SASAC refutes rumors Chinese high-speed trains pose radiation safety risks
Electromagnetic radiation on Chinese high-speed trains is within a safe range, said the State-owned Assets Supervision and Administration Commission (SASAC) on its official Wechat account on Sunday, refuting rumors that such radiation poses a health hazard.
“Such slander appeared on the internet in 2013, with highly similar content claiming that Chinese bullet trains have radiation safety concerns,” said the SASAC.
All electric appliances emit radiation. That includes mobile phones and razors, which are used in daily life. Radiation will not affect people within a safe range, said the SASAC.

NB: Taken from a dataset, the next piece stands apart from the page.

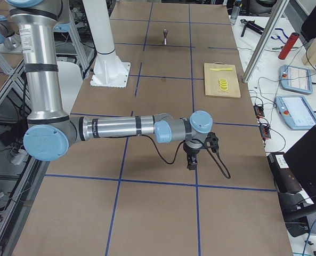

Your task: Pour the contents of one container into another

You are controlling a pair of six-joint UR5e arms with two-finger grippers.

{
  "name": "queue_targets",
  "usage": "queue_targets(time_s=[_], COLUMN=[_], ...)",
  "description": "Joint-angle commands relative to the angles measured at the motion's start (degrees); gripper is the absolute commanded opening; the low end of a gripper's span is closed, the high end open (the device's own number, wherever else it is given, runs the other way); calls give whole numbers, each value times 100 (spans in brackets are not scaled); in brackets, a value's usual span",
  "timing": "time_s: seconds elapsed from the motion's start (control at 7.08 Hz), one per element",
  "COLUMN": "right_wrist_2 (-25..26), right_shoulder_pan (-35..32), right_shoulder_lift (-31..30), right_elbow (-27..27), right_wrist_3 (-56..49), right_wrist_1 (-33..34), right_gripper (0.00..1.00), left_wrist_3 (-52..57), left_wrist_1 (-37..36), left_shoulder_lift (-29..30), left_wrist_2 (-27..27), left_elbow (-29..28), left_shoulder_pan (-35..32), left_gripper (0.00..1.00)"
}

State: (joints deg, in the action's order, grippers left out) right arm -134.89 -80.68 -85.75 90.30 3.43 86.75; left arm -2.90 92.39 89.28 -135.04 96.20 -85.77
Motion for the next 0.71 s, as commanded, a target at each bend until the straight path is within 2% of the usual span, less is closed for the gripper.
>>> queue_targets(time_s=[0.0, 0.57], right_wrist_2=[-29, -64], right_shoulder_pan=[0, 26], right_shoulder_lift=[-12, -3], right_elbow=[23, 14], right_wrist_3=[0, 61], right_wrist_1=[-9, -271], right_gripper=[100, 100], left_wrist_3=[18, -44], left_wrist_1=[7, 33], left_shoulder_lift=[28, 28], left_wrist_2=[-13, -31], left_elbow=[134, 267], left_shoulder_pan=[-1, 8], left_gripper=[100, 100])
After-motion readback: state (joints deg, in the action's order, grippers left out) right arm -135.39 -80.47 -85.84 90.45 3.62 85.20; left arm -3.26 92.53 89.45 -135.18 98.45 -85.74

The safety standard for electric field radiation is less than 5 kilovolts per meter, according to the International Commission on Non-ionizing Radiation Protection. The radiation level of Chinese bullet trains is within the range of 0.011-0.021 kilovolt/meter in high-speed railway cars, the connections of cars and the cabs of different models, according to data measured by the Beijing Bureau of China Rail, the SASAC said.
“The amount is far below the international standard, which is unlikely to harm human beings,” said the SASAC.
“The electromagnetic radiation mainly comes from the traction motor at the bottom of the carriage,” said Jiang li, an expert of China Railway Rolling Stock Corp (CRRC), the SASAC reported.
Jiang said that the metal shells of domestic carriages have a shielding effect, and the thickened metal plate under the seat can block radiation.
An anonymous source at CRRC Qingdao Sifang Rolling Stock Research Institute Corp confirmed the remarks.
“Your chemistry teacher will cry you a river,” commented the SASAC when responding to a rumor that France’s high-speed train, the TGV, uses lead sulfide as an isolation layer to reduce radiation.